== What you need to do ==
Return every line from the one with "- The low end" through the one with "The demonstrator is", inclusive, exactly as it appears below.

== Raw data ==

■ ■ ■ ■ ■

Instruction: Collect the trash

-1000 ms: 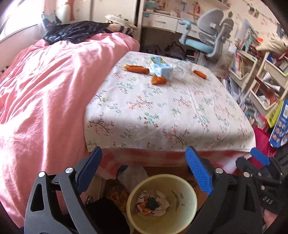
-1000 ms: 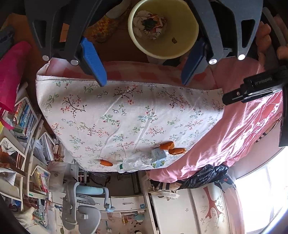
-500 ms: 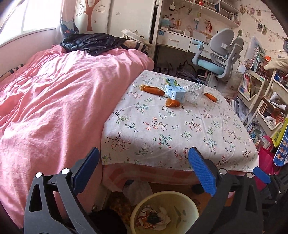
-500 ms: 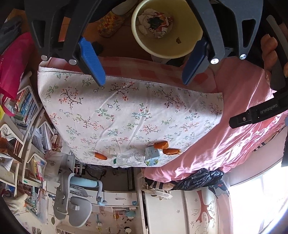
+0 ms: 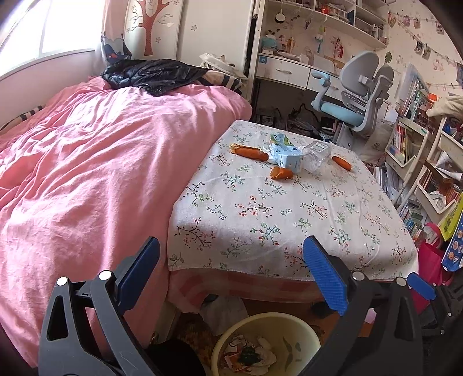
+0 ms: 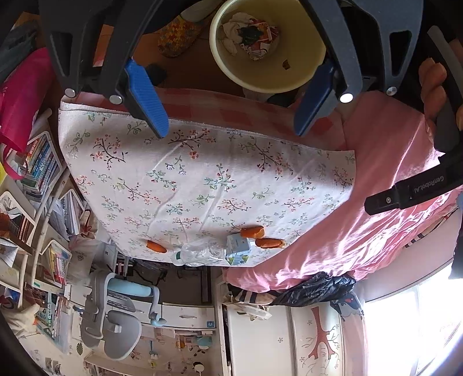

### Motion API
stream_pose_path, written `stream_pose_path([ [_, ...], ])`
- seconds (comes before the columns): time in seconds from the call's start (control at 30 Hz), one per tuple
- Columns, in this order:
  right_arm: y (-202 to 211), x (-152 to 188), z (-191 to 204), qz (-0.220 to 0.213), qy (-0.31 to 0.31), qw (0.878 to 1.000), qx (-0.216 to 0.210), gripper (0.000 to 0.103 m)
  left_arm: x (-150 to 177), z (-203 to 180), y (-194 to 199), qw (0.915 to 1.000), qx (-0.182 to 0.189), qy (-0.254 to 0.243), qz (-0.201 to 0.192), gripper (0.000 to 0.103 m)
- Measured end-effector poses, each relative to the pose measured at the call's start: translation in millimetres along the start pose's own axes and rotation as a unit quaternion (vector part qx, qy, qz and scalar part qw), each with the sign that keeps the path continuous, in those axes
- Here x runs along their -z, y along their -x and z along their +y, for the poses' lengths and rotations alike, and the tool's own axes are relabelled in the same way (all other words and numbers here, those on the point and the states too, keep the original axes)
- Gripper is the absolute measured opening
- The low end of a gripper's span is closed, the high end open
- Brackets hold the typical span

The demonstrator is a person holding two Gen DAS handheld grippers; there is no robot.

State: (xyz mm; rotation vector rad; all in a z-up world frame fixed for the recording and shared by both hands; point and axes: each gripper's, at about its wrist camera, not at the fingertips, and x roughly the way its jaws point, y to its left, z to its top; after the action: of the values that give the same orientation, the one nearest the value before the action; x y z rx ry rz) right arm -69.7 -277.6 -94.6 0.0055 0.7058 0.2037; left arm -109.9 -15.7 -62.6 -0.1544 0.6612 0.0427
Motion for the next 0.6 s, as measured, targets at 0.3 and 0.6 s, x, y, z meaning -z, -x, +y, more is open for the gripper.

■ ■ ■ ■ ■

== Written solution ==
- The low end of a gripper's span is closed, the high end open
- Brackets hold the typical span

The demonstrator is a person holding two Gen DAS handheld grippers; there is no robot.

The exercise requires no further answer.